As the happy couple saunters to the front steps, arm in arm, the door opens, and I can clearly see Missus Whitmore – just as thin and beautiful as ever – rush out and embrace them both. Her long red hair is now cropped short and entirely grey, but she is still beautiful – as beautiful as she ever was. 

I then look away from being suddenly absorbed in a violent coughing fit. The seizing pain in my lungs relents after several long minutes and when I retract my fist from my mouth, I discover blood specked on the knuckles.  

When I turn my attention back to the house, I just catch the happy couple being hastened out of the cold and into the warmth by Missus Whitmore, the door shutting behind them. 
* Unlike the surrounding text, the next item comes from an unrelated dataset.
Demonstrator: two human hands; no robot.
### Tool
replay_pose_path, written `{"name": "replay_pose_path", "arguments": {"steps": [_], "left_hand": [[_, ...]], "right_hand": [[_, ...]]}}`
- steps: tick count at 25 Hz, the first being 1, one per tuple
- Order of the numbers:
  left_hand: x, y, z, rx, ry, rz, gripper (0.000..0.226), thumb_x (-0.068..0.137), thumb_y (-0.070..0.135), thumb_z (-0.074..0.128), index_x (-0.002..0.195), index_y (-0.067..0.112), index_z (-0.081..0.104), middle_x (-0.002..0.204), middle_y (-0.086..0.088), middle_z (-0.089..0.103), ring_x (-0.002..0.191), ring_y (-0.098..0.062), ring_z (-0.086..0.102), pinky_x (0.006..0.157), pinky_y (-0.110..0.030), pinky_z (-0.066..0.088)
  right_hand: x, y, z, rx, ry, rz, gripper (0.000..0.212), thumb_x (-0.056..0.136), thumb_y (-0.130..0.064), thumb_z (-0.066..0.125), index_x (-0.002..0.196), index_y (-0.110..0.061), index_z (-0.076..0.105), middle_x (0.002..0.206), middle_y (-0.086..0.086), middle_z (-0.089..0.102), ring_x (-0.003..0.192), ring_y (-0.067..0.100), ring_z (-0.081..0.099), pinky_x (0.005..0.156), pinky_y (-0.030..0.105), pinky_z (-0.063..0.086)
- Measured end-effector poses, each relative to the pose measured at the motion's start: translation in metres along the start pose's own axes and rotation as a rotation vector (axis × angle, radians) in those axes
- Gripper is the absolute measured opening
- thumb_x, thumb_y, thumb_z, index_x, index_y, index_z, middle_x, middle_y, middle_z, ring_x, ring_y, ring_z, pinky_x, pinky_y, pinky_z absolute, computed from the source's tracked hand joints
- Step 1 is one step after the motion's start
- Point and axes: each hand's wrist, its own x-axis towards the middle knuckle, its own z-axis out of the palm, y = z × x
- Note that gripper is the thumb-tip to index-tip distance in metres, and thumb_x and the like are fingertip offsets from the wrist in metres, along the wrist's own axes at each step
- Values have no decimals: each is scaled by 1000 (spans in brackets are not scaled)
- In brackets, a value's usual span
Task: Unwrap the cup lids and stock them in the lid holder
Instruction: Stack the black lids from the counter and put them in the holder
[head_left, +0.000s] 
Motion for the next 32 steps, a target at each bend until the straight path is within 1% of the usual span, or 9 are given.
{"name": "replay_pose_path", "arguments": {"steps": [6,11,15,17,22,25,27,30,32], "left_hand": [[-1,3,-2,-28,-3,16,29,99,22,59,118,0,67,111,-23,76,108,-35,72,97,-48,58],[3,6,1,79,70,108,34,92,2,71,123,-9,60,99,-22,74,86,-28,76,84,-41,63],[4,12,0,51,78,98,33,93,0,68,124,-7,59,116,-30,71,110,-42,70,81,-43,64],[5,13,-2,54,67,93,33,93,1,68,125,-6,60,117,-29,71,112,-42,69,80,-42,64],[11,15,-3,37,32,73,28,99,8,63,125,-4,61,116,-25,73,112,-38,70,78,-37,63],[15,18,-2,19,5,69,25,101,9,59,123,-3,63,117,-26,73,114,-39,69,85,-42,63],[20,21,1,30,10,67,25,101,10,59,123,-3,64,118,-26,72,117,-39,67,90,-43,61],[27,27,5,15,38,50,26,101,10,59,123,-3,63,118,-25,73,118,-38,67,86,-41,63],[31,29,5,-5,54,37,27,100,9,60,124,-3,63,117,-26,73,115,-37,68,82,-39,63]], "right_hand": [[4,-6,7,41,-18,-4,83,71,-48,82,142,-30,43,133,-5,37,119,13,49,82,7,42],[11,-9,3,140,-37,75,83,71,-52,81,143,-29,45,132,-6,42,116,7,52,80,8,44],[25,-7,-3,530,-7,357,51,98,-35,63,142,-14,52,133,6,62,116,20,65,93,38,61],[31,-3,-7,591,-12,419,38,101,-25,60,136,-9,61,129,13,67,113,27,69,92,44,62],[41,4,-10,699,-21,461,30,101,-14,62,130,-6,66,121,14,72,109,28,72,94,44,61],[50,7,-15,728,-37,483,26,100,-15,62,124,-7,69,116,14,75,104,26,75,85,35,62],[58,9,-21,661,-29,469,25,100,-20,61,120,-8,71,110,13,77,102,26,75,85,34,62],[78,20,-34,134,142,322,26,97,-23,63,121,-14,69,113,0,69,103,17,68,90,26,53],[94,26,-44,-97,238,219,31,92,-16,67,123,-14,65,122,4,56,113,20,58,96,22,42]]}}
Benumb, I sit there, burning a hole through that door with my eyes. That door trapping in the heat and staving out the cold. My throat tickles with the oncoming onslaught of a second coughing fit. But before it can come, I turn my key in the ignition and peel out of the neighbourhood street, into the snowy December night. 

***

It’s 2:46 AM. I’ve parked on the outskirts of Hagerstown, just outside Baltimore. The snow has stopped. The clouds have parted. 

I walk fifty yards from my car on the side of the highway into a bare, black forest. My hacking cough slows my pace but won’t stop me. Back inside my car, the dash and passenger seat are littered with torn and bloodied tissue swabs. 

There’s a clearing, and directly above me, the swollen full moon, is visible. Bathing me in its cold, alabaster light, it stares down on me, both indifferent and petulant all at once. I stare back at it with the same expression on my face. 

“Be witness moon,” I dictate in a carrying voice, “be witness moon, that Missus Elizabeth Caroline Whitmore, nee MacKay, will lose her house – and her whole family with it.”